• _INFORMATION_
::::

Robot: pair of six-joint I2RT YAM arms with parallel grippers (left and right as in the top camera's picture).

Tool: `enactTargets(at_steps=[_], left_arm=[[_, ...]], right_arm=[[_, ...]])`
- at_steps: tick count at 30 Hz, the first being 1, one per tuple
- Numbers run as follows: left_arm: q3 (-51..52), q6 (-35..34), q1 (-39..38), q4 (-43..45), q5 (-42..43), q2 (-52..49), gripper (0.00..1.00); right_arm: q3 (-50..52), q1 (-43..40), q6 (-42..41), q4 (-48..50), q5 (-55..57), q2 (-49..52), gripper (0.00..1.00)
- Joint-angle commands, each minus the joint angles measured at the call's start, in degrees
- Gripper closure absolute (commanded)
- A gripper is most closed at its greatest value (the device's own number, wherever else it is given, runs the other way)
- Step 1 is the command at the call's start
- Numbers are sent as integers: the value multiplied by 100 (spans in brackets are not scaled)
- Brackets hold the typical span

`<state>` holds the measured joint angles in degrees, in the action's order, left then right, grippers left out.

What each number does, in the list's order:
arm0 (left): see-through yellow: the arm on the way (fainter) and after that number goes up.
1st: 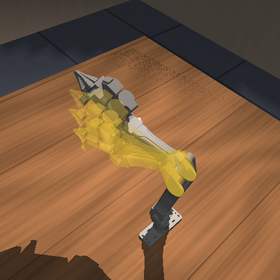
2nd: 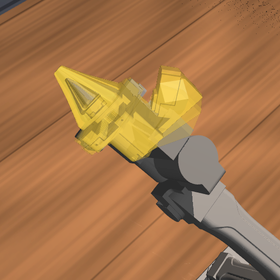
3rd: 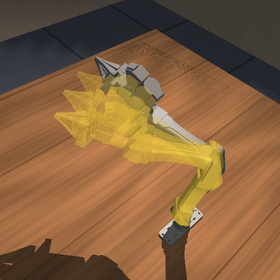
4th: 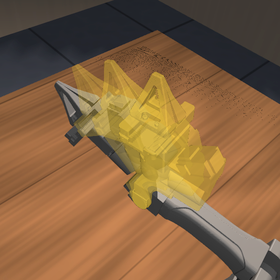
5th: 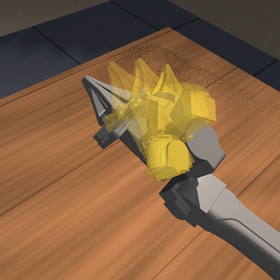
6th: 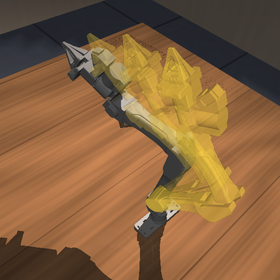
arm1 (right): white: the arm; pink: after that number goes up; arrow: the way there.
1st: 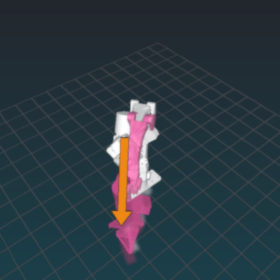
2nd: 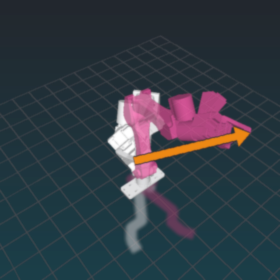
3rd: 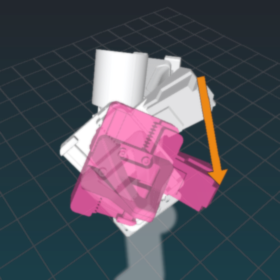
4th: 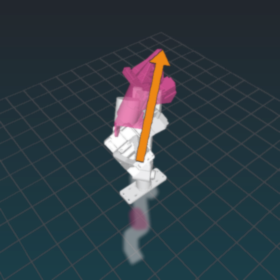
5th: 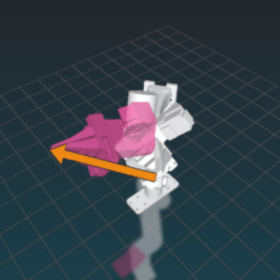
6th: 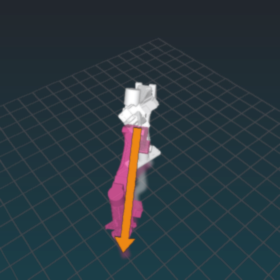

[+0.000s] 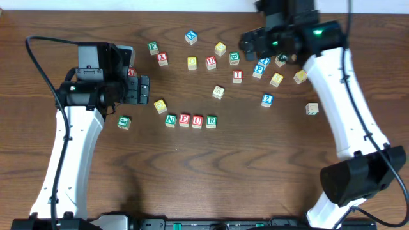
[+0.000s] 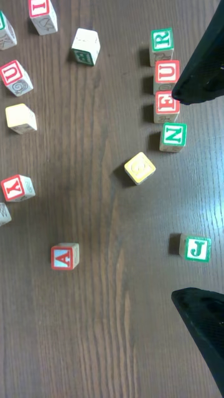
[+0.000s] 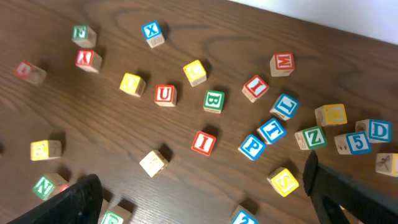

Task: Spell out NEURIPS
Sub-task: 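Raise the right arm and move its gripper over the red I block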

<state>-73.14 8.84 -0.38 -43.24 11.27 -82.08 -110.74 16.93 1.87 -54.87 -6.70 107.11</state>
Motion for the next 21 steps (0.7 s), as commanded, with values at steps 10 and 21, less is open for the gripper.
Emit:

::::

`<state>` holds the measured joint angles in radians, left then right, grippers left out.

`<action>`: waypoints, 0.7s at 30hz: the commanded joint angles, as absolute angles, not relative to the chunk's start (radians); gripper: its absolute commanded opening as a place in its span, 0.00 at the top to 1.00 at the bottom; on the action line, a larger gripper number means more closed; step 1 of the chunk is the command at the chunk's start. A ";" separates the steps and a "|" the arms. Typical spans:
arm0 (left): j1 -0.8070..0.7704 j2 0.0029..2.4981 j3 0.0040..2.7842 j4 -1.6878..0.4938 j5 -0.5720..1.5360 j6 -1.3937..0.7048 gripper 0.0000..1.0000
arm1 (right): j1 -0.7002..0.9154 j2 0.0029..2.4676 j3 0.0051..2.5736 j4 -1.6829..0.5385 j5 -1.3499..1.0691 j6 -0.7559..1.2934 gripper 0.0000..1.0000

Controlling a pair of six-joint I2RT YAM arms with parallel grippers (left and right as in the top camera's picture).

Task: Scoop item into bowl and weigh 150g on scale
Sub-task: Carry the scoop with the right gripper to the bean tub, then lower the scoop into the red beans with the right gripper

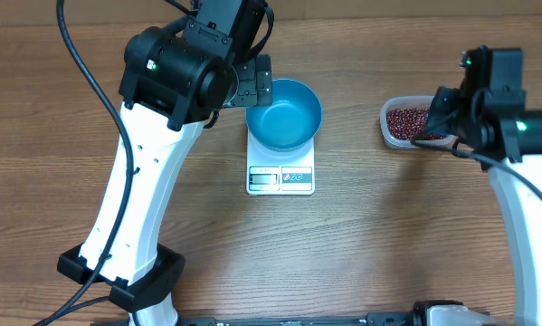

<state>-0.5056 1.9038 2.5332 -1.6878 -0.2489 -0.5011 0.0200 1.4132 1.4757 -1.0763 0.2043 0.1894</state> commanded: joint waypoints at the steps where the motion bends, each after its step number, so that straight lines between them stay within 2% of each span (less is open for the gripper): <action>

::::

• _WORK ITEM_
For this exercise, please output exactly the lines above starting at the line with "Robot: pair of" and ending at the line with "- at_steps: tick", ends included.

• _EXERCISE RESPONSE_
Robot: pair of six-joint I2RT YAM arms with parallel grippers (left and right as in the top camera's picture).

Tool: `enactTargets(at_steps=[_], left_arm=[[_, ...]], right_arm=[[_, ...]])`
- at_steps: tick count at 30 Hz, the first being 1, one per tuple

This exercise has been fully answered.